Sculpture garden for Logan Square
The park commission approved works inspired by "Peaceable Kingdom."
Largely inspired by Edward Hicks' famous series of paintings The Peaceable Kingdom, Otterness' piece will consist of cast bronze groupings - large Lenape Indians meeting with diminutive Quakers, and gatherings of lions and lambs, oxen and wolves - set throughout what is known as Aviator Park, the underused acreage that stretches between the Franklin Institute, the Academy of Natural Sciences, and Alexander Calder's Swann Fountain.
Alongside Hicks, another source of inspiration is Edgar Allan Poe, whose head will sit atop a bronze worm gazed upon by a 4-foot-tall raven (in high heels, no less).
Otterness was commissioned about two years ago by the Fairmount Park Art Association, an independent nonprofit organization that will raise the money for the work - estimated to cost about $5 million, including a maintenance endowment, according to association officials.
Robert N.C. Nix 3d, president of the park commission, said the reconfiguration of the area is in line with a continuing effort to make the Benjamin Franklin Parkway more friendly to pedestrians.
"I think it's in touch with what I call 'refurbishing the Parkway,' " said Nix. "It will give people more reason to walk along the Parkway. It will be another destination."
Alex Bonavitacola, vice president of the commission, said he believed the work, featuring large Indians and a small William Penn, "diminishes the importance of William Penn, who probably was the first European to treat the Indians fair and square."
But Bonavitacola voted in favor of the project anyway.
"I didn't want to be an obstructionist," he said later.
Otterness, 55, of New York, said it would take about three years to sculpt and cast all the figures for the piece.
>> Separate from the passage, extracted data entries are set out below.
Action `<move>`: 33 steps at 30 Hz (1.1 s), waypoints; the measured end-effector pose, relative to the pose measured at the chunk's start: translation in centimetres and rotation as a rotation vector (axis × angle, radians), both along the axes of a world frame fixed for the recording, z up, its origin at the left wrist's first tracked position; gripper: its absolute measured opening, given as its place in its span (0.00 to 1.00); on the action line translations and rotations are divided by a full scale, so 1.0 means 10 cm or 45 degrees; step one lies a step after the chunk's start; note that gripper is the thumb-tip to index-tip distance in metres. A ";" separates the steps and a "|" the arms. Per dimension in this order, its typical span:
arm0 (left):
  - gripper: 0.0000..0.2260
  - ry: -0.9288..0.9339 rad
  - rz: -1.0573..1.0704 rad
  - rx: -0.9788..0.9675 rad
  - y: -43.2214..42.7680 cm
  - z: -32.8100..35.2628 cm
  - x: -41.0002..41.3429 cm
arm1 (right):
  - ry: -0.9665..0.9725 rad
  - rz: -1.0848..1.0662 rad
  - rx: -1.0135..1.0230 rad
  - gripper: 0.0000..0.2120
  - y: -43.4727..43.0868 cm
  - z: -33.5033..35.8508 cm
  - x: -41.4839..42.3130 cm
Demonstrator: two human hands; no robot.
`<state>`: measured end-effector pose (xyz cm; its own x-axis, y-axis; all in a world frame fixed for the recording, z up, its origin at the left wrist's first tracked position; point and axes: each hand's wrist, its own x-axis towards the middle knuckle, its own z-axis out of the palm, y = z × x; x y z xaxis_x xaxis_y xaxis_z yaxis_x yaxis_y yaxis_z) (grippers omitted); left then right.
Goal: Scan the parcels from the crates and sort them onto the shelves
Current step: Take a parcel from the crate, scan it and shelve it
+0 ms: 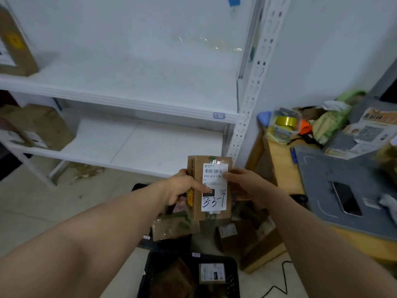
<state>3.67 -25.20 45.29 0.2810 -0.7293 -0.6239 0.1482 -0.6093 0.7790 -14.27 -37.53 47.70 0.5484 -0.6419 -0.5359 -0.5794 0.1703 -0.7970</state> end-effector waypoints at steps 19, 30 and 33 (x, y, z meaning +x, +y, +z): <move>0.16 -0.500 0.411 -0.727 3.23 3.15 4.09 | -0.736 0.210 -0.407 0.21 3.09 2.81 4.59; 0.30 -0.766 0.773 -1.354 3.85 4.91 4.67 | -1.132 0.203 -0.856 0.19 3.69 4.75 5.37; 0.23 -0.827 0.734 -1.425 3.84 5.31 4.84 | -1.211 0.194 -1.011 0.21 3.72 5.16 5.54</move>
<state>52.07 13.24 98.39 0.7136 -0.4313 0.5520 -0.4058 0.3878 0.8276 41.14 -0.33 99.29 0.6031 -0.5020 0.6199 0.3110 -0.5676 -0.7623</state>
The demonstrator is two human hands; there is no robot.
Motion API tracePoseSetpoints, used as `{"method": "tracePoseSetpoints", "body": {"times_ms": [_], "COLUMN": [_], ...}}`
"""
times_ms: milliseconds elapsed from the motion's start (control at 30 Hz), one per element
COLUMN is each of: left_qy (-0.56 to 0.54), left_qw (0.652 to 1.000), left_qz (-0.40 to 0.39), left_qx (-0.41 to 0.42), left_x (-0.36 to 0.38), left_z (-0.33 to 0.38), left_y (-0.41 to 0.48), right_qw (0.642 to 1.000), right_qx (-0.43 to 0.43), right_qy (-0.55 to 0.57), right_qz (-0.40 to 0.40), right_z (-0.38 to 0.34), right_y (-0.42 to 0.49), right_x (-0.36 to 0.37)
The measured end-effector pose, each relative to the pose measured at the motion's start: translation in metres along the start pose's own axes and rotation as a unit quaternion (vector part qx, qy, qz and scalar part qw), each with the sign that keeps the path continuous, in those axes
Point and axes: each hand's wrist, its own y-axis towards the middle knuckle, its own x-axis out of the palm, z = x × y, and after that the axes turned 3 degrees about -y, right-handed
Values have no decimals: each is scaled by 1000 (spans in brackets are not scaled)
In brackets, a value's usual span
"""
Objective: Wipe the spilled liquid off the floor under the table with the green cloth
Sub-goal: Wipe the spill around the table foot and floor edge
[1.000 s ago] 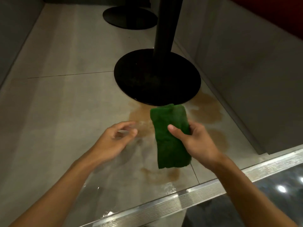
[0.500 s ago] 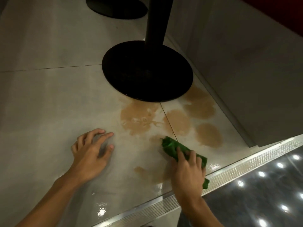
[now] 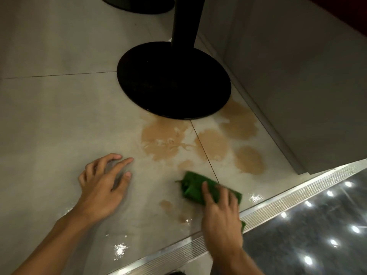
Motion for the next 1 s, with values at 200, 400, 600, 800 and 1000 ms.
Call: {"method": "tracePoseSetpoints", "body": {"times_ms": [200, 400, 600, 800, 1000], "left_qy": [12, 12, -5, -108, 58], "left_qw": [1000, 1000, 1000, 994, 995], "left_qz": [6, -5, -12, 3, 5], "left_qx": [-6, -7, -7, -4, -79], "left_x": [4, 2, 1, -26, -50], "left_z": [1, 2, -1, -24, -69], "left_y": [-1, 1, 3, 7, -37], "right_qw": [996, 994, 958, 936, 861], "right_qx": [78, -92, -273, -333, -498], "right_qy": [27, 50, 32, 101, 59], "right_qz": [14, -21, -75, -63, -84], "right_z": [15, -50, -78, -103, -107], "right_y": [0, -43, -25, 14, 17], "right_x": [2, 6, 3, 4, 10]}}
Otterness' often-humorous works can be found in New York parks, the Museum of Modern Art, and the Delaware Art Museum, which has his 13-foot bronze Crying Giant.
The two-acre Aviator Park, on the west side of Logan Square, is now home to Paul Manship's globular Aero Memorial and J. Otto Schweizer's All Wars Memorial to Colored Soldiers and Sailors.
Otterness plans to draw these pieces into his reimagined landscape with a pair of newly crafted biplanes, finished in gold leaf, and a pair of bronze winged panthers on globes - an image taken from the 100th Fighter Squadron patch of the Tuskegee Airmen.
The main Peaceable Kingdon groupings will consist of two gently rising islands toward the southeastern portion of the park.
On one, a large, 5-foot-high seated Lenape Indian and a much smaller group of Quakers led by William Penn sign the treaty founding Pennsylvania.
The second island, several feet away, contains a grouping of lions, oxen and other animals - an allusion not only to Hicks' paintings, but to the animals in the Academy of Natural Sciences across the street, and to the city's many public animal sculptures, such as Billy, the bronze goat in Rittenhouse Square.
On the side of the park nearest Calder's fountain, with its swans, turtles and frogs, Otterness has placed a grouping of Lady Liberty with the dove of peace perched on one hand and an eagle eating from the other.
"It's quite a challenge to hold my own next to the Calder fountain and all the other art on the Parkway," Otterness said. "I'm hoping I can join up with what's there."
There will be a total of eight separate groupings throughout Aviator Park with roughly two dozen separate figures, virtually all designed to withstand climbing and sitting - in fact, inviting people, particularly very young people, to do just that.
The park commission had planned to give only conceptual approval for the plan yesterday. But the Otterness was so well received that commissioners decided to give final approval as well. The piece is up for approval next month by the city Art Commission.
Penny Balkin Bach, head of the art association, said that once final approvals are in hand, her organization would have one year to raise the money for the work.